3

I am trying to code php threads. I'm creating a DOMDocument in the constructor but for some reason the newly created document, although assigned to a member variable, disappears.

Code-listing 1:

    class workerThread extends Thread {

        private $document;
        private $i;
        public function __construct($i){
            $this->document = new DOMDocument();
            $this->i = $i;
        }

        public function run(){
            try{
                $root = $this->document->createElement("Root");//can't fetch this
                $this->document->appendChild($root);
            }catch(RuntimeException $e){
                return false;
            }
        }

        public function getRoot(){
            return $this->document->documentElement;
        }
    }

    for($i=0;$i<10;$i++){
        $workers[$i]    = new workerThread($i);
        $workers[$i]->start();
    }

    for($i=0;$i<10;$i++){
        $workers[$i]->join();
    }

?>

I tried instanciating the new DOMDocument outside the constructor and use them as an argument in the constructor like in code-listing 2 but it doesn't change a thing.

Code-listing 2:

for($i=0;$i<10;$i++){
    $documents[$i]  = new DOMDocument();
    $workers[$i]    = new workerThread($documents[$i], $i);
    $workers[$i]->start();
}

The constructor looks like this:

Code-listing 3:

public function __construct($doc, $i){
    $this->document = $doc;
    $this->i = $i;
}

I want to be able to create the DOMDocument outside or inside the thread (whether it's in the constructor, the run function or another function), use it in the run function and retrieve it's root from outside the thread that processed it.

Paiku Han
  • 581
  • 2
  • 16
  • 38

2 Answers2

2
  class workerThread extends Thread {

        private $document;
        private $i;
        public function __construct($i){
            $this->document = new DOMDocument();
            $this->i = $i;
        }

        public function run(){
            try{
                $root = $this->document->createElement("Root");//can't fetch this
                $this->document->appendChild($root);
                $this->xml = $this->document->saveXML();  // <---
            }catch(RuntimeException $e){
                return false;
            }
        }

        public function getRoot(){
            return $this->document->documentElement;
        }
    }

    for($i=0;$i<10;$i++){
        $workers[$i] = new workerThread($i);
        $workers[$i]->start();
    }

    for($i=0;$i<10;$i++){
        $workers[$i]->join();
        $workers[$i]->xml; // <---
    }

Let’s start off easy with a simple web crawling example.

<?php
class SearchGoogle extends Thread
{
    public function __construct($query)
    {
        $this->query = $query;
    }

    public function run()
    {
        $this->html = file_get_contents('http://google.fr?q='.$this->query);
    }
}

Once join is called, we can be sure the class is holding our results:

$job = new SearchGoogle('cats');
$job->start();

// Wait for the job to be finished and print results
$job->join();
echo $job->html;

Please read full documents https://blog.madewithlove.be/post/thread-carefully/

Scaffold
  • 587
  • 6
  • 14
1

The problem is that the DOMDocument class cannot be reliably serialized. As per the manual on the serialize function:

Note that many built-in PHP objects cannot be serialized. However, those with this ability either implement the Serializable interface or the magic __sleep() and __wakeup() methods. If an internal class does not fulfill any of those requirements, it cannot reliably be serialized.

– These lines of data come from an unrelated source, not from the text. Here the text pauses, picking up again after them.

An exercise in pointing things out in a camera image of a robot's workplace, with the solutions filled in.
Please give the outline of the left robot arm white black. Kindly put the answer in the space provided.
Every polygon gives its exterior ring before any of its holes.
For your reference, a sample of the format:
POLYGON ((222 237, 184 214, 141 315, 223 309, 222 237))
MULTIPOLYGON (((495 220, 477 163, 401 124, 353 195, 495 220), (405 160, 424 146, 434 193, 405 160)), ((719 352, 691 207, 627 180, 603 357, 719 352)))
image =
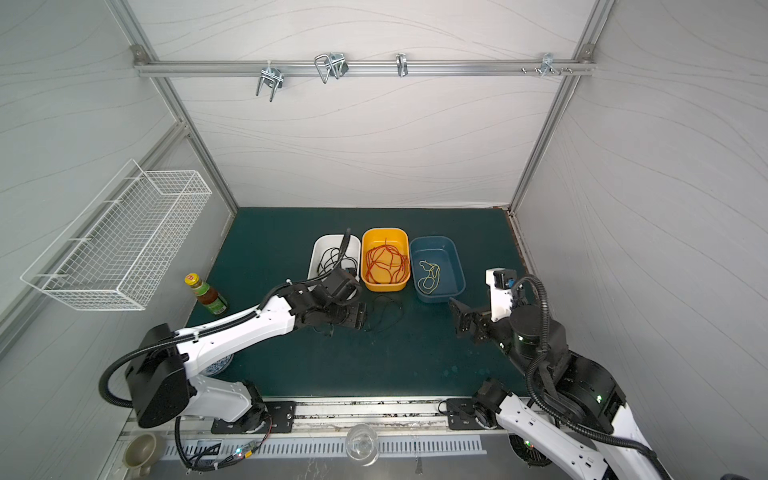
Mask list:
POLYGON ((366 319, 362 286, 342 263, 338 259, 328 271, 302 282, 285 281, 259 304, 223 319, 176 331, 166 323, 152 328, 137 349, 106 367, 99 395, 133 410, 143 429, 201 417, 213 419, 219 433, 259 430, 269 410, 257 388, 204 372, 241 350, 305 327, 361 329, 366 319))

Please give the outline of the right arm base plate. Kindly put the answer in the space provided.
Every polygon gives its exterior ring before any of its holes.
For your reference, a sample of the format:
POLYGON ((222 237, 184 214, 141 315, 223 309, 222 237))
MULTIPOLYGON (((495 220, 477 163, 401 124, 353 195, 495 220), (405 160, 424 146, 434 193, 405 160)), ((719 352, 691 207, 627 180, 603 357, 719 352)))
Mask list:
POLYGON ((472 398, 457 397, 444 400, 438 411, 447 417, 452 431, 495 430, 495 414, 472 398))

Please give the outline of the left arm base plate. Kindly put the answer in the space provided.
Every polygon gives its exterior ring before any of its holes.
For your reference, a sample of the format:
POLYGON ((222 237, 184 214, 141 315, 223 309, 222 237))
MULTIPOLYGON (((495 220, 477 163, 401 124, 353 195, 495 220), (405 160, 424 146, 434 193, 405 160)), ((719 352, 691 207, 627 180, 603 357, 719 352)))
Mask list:
POLYGON ((211 433, 218 435, 242 435, 252 433, 291 433, 295 420, 297 403, 295 401, 267 401, 258 403, 240 419, 226 422, 215 419, 211 433))

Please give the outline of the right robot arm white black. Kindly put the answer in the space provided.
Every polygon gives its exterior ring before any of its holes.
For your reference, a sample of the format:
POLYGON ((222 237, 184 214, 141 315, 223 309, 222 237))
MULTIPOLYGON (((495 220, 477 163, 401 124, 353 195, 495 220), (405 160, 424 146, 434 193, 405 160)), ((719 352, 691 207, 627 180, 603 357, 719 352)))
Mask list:
POLYGON ((555 465, 571 479, 670 478, 615 377, 569 347, 543 282, 503 268, 485 278, 488 308, 450 300, 456 333, 495 344, 523 374, 528 396, 485 380, 472 397, 476 423, 504 430, 526 464, 555 465))

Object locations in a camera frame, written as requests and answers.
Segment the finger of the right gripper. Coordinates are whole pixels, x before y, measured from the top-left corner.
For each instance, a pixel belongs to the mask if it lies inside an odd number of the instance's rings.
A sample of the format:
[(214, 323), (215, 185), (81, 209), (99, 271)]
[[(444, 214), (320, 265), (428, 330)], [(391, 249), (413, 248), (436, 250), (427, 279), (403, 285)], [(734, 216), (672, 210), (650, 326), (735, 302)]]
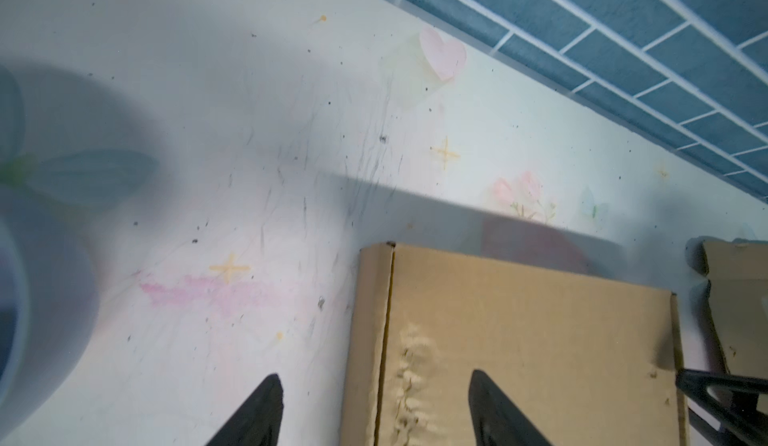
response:
[(766, 379), (681, 369), (676, 386), (719, 423), (714, 427), (689, 409), (690, 425), (711, 445), (767, 446), (767, 414), (758, 410)]

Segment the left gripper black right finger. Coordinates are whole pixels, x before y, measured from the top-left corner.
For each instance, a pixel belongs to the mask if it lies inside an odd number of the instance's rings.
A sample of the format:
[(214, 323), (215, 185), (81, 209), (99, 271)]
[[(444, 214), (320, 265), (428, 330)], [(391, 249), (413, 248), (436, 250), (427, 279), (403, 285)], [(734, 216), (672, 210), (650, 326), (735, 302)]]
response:
[(468, 403), (477, 446), (550, 446), (549, 440), (482, 370), (472, 371)]

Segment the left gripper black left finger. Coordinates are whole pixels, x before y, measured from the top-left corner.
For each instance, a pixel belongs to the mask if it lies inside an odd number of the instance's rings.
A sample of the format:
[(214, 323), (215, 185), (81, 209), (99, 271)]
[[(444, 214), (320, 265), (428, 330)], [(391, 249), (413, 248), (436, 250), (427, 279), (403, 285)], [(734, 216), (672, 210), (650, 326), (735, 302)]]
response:
[(284, 411), (284, 391), (276, 373), (264, 378), (207, 446), (276, 446)]

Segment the brown cardboard box stack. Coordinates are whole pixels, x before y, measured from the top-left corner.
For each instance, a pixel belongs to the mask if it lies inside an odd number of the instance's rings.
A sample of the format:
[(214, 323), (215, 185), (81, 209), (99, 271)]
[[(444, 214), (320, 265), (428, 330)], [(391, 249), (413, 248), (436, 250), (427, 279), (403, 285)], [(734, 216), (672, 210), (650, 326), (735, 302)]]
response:
[(725, 369), (767, 378), (767, 244), (703, 243), (708, 304)]

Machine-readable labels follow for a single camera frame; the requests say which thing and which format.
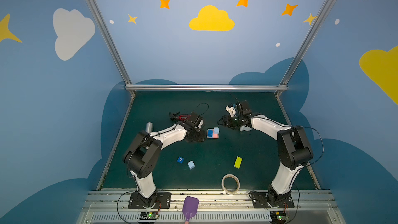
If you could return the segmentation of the dark blue wooden cube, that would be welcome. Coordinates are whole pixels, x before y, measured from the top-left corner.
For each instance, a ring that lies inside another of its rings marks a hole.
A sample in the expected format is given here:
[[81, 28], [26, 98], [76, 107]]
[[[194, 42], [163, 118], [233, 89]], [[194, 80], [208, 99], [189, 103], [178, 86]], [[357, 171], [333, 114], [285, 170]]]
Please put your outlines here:
[[207, 130], [207, 136], [212, 137], [213, 133], [214, 133], [213, 129], [208, 129]]

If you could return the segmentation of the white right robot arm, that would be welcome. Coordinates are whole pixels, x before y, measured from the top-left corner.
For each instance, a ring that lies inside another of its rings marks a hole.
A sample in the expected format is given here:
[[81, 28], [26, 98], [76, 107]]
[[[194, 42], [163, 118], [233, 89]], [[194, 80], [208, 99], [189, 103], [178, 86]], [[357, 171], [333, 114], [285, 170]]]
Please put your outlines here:
[[267, 204], [280, 207], [291, 197], [294, 181], [313, 159], [314, 152], [303, 127], [284, 125], [260, 113], [254, 113], [247, 101], [226, 106], [227, 115], [219, 123], [230, 129], [258, 130], [277, 142], [280, 165], [268, 187]]

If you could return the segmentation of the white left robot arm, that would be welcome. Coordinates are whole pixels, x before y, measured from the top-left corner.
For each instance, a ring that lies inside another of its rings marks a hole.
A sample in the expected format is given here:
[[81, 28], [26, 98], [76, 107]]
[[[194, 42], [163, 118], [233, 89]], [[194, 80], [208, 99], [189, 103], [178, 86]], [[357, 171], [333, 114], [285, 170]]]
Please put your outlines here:
[[152, 171], [162, 149], [183, 140], [191, 143], [204, 142], [206, 131], [203, 127], [202, 116], [193, 112], [187, 119], [180, 120], [164, 130], [143, 130], [137, 134], [122, 157], [137, 186], [131, 196], [131, 208], [151, 208], [155, 205], [158, 191]]

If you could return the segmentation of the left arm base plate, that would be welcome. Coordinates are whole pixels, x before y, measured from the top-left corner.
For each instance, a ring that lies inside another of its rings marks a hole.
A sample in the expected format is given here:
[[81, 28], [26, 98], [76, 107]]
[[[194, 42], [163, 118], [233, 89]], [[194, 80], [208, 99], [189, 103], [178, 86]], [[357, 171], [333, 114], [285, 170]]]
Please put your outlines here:
[[158, 193], [155, 191], [149, 198], [144, 198], [139, 192], [131, 194], [128, 209], [169, 209], [171, 193]]

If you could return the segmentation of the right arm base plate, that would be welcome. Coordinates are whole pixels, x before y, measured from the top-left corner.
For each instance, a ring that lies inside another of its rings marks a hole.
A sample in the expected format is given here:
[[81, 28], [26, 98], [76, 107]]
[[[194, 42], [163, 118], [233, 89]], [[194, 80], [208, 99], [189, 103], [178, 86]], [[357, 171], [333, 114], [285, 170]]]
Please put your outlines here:
[[291, 191], [286, 194], [279, 195], [274, 191], [257, 192], [250, 191], [249, 197], [252, 200], [254, 208], [294, 208]]

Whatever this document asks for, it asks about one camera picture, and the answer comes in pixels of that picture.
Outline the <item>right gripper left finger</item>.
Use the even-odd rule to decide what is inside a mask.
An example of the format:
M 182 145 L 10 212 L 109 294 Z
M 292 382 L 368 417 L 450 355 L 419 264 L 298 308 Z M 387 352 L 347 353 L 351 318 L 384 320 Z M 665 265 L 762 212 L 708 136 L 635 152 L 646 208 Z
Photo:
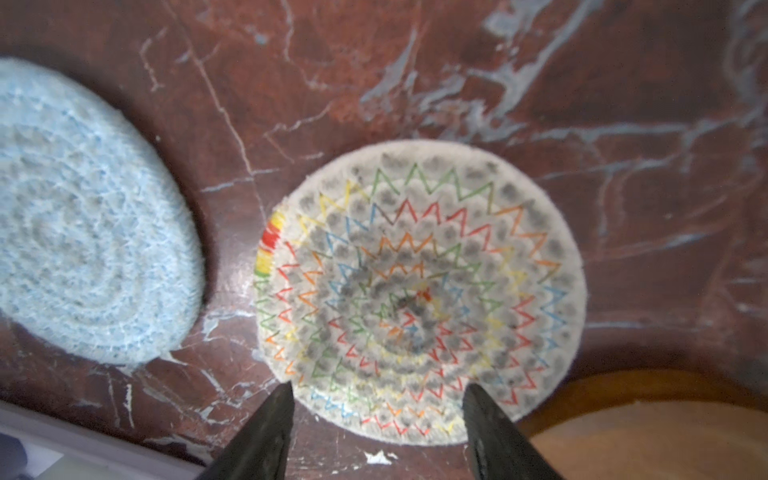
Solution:
M 197 479 L 284 479 L 294 411 L 292 384 L 279 384 Z

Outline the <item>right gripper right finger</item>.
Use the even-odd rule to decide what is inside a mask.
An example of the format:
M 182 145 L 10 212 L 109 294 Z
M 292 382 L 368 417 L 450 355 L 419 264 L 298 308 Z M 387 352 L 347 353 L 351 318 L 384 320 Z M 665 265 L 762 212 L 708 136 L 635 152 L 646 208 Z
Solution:
M 467 386 L 462 410 L 475 479 L 563 480 L 481 385 Z

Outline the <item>brown wooden coaster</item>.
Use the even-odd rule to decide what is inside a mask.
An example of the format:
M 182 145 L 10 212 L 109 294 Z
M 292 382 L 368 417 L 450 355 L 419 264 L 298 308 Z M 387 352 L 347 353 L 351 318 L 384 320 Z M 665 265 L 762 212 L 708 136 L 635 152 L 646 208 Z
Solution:
M 767 476 L 766 396 L 699 373 L 573 380 L 518 426 L 567 479 Z

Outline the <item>white patterned round coaster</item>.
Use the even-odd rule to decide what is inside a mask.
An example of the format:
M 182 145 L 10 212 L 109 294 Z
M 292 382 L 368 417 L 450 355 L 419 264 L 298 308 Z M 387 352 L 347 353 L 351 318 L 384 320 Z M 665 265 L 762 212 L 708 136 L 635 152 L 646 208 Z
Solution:
M 482 386 L 520 419 L 567 376 L 587 284 L 546 192 L 464 144 L 402 140 L 329 162 L 278 204 L 255 265 L 273 375 L 316 416 L 374 440 L 467 439 Z

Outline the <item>light blue woven coaster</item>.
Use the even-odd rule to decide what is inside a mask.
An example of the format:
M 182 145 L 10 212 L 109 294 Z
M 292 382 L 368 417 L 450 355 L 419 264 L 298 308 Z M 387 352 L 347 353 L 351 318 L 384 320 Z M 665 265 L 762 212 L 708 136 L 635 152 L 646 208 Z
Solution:
M 173 176 L 99 95 L 1 61 L 1 310 L 83 358 L 139 364 L 196 322 L 205 262 Z

As we can see, the DOMDocument class (and by extension, its parent class, DOMNode) does not implement the serializable interface, nor does it implement the required sleep and wakeup methods. Thus, we should not be serializing the DOMDocument class.

So, how does serialization relate to this problem here then? Well, pthreads internally serializes all non-Threaded classes (except for Closure) and arrays for properties of Threaded objects. This means that upon assigning the new DOMDocument object to the workerThread::$document property, pthreads internally serializes this property and stores it as a string. When you fetch this property, pthreads unserializes it for you to use as normal. (This is just one of many hacks pthreads has to employ in order to work safely in a multithreaded environment.)

Thus, it does not matter where you assign this property - inside the constructor, outside of the class, or inside of the workerThread::run method - you're still going to get the same problem.

So, what's the solution then? Well, there's a couple of things you could do. You could either save only the generated XML to the workerThread::$document property, or you could extend the DOMDocument class with a serializable-friendly class, and use that for the workerThread::$document property. Ultimately, both solutions will require you to convert the DOMDocument object to XML, since that is the only safe way to store it as a Threaded property (directly or indirectly).

Applying the first (and simpler) solution, here is a working version of your workerThread class:

class workerThread extends Thread
{
    private $document;
    private $i;

    public function __construct($i)
    {
        $this->i = $i;
    }

    public function run()
    {
        $document = new DOMDocument();

        try {
            $root = $document->createElement("Root");
            $document->appendChild($root);
        } catch (RuntimeException $e) {
            return false;
        }

        $this->document = $document->saveXML();
    }

    public function getRoot()
    {
        $document = new DOMDocument();
        $document->loadXML($this->document);

        return $document->documentElement;
    }
}
tpunt
  • 2,552
  • 1
  • 12
  • 18